== Segment start ==
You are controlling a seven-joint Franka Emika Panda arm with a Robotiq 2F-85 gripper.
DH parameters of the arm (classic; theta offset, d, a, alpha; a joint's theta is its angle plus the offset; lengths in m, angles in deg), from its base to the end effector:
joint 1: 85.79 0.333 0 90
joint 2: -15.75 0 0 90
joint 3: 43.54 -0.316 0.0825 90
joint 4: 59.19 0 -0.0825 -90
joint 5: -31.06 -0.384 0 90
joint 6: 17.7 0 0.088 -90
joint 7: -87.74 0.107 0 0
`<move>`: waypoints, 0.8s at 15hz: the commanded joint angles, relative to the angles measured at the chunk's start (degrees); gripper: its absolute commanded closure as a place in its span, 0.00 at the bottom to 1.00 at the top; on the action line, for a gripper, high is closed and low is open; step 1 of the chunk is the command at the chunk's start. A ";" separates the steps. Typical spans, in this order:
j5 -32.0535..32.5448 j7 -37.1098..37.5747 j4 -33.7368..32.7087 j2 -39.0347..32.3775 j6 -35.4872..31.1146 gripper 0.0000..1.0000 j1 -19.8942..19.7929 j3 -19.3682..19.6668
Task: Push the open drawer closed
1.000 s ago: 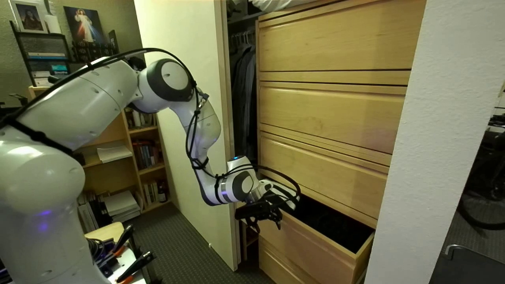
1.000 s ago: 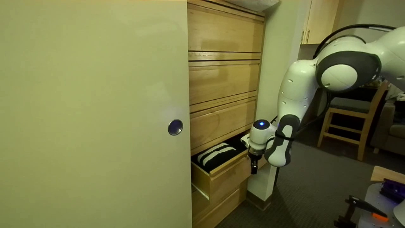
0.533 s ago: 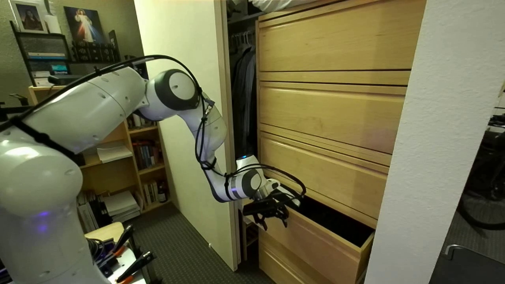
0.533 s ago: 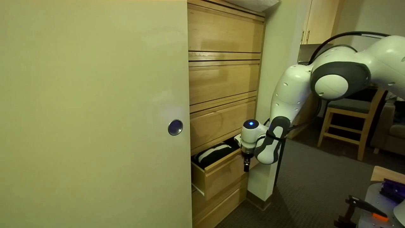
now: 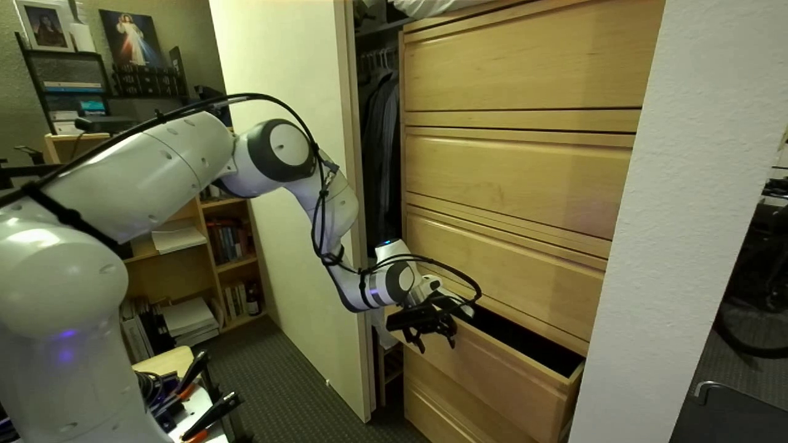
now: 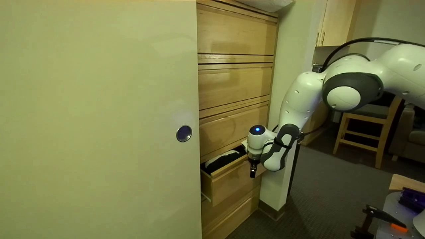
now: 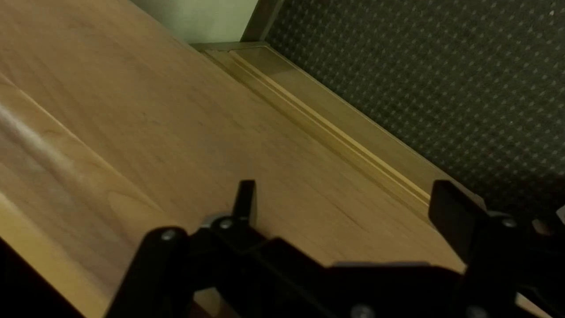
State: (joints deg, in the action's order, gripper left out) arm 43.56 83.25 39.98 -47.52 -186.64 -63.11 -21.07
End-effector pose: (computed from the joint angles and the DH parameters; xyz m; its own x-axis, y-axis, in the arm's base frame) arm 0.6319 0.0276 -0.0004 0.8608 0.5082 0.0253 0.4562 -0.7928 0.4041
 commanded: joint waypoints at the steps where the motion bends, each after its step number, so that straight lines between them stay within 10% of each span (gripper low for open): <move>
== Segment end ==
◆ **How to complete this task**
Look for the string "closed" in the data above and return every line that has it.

◆ **Task answer**
`<move>`: waypoints, 0.8s at 15hz: the commanded joint angles, relative to the angles measured at the chunk's start (degrees); gripper: its absolute commanded closure as a place in its span, 0.00 at the bottom to 1.00 at the top; on the action line, for a gripper, high is closed and low is open; step 1 of the chunk is the command at the chunk's start. A ";" separates the steps. Typical spans, in this order:
Task: Push the open drawer closed

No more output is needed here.